Infrastructure Planning for AI

Theory 45 min

Why Infrastructure Matters

The Foundation Analogy

Infrastructure for AI deployment is like the foundation of a building. The most beautiful architecture is useless if the foundation is weak. Similarly, the most accurate model is worthless if it can't run reliably in production.

Python Virtual Environments

The Problem: Dependency Hell

Imagine you have two projects:

Project A requires scikit-learn==1.2.0
Project B requires scikit-learn==1.4.0

If both use your system Python, installing one version breaks the other. This is called dependency hell.

The Solution: Virtual Environments

A virtual environment is an isolated Python installation. Each project gets its own set of packages without interfering with others.

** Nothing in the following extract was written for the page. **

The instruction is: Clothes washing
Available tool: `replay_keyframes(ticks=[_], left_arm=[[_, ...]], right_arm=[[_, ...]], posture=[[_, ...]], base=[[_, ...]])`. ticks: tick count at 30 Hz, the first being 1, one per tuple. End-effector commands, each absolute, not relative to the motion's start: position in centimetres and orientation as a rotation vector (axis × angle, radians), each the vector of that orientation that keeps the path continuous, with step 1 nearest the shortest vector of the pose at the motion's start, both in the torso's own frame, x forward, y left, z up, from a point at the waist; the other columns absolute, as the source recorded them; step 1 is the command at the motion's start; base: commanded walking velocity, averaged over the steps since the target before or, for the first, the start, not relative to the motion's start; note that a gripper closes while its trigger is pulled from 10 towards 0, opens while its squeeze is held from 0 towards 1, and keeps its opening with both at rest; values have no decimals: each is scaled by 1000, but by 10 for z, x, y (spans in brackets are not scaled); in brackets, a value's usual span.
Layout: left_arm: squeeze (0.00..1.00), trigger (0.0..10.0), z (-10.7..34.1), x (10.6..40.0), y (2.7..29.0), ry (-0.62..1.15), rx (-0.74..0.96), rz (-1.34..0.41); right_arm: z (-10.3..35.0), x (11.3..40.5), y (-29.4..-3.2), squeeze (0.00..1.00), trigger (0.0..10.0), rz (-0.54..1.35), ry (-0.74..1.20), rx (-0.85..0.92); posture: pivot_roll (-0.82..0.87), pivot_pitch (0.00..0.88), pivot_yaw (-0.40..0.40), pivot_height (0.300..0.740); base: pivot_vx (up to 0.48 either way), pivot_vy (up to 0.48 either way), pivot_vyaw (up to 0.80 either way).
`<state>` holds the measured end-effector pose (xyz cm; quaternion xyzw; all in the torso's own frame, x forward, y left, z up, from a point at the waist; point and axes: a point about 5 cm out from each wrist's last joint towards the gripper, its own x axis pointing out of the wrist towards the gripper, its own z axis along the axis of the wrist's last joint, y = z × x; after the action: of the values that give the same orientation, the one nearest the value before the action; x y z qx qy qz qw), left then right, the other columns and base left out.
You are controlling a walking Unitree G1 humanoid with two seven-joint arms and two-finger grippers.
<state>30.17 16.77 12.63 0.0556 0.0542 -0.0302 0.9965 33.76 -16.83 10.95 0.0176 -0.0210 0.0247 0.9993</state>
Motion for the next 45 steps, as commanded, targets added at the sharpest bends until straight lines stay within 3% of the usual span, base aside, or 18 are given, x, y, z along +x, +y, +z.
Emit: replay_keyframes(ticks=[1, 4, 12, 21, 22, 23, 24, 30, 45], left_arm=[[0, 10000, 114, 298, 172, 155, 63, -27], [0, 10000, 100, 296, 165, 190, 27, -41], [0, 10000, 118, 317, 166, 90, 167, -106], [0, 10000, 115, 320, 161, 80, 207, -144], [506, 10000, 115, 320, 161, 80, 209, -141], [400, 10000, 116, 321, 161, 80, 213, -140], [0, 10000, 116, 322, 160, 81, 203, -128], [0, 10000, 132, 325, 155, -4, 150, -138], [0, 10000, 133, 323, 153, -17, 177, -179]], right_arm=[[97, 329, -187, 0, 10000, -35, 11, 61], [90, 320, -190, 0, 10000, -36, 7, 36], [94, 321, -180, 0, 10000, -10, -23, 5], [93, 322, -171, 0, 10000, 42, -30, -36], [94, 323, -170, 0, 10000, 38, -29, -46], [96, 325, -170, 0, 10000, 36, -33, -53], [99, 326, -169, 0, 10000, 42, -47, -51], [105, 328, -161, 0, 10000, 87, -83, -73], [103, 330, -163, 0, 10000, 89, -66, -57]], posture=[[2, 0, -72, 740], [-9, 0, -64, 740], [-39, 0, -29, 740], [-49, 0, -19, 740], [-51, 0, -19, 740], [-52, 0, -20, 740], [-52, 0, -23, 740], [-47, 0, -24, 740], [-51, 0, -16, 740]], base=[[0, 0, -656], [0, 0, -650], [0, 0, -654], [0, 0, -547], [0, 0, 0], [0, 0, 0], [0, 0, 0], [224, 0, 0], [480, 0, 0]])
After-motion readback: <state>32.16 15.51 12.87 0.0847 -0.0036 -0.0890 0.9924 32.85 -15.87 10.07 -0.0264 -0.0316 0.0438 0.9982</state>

venv — The Built-in Option

venv comes with Python and is the simplest option:

# Create a virtual environment
python -m venv .venv

# Activate it (Windows)
.venv\Scripts\activate

# Activate it (macOS/Linux)
source .venv/bin/activate

# Your terminal shows the active environment
(.venv) $ python --version
Python 3.11.5

# Install packages in isolation
(.venv) $ pip install scikit-learn pandas fastapi

# Deactivate when done
(.venv) $ deactivate

conda — The Data Science Option

Conda is a package manager popular in data science. It manages both Python packages and system-level dependencies (like CUDA for GPUs).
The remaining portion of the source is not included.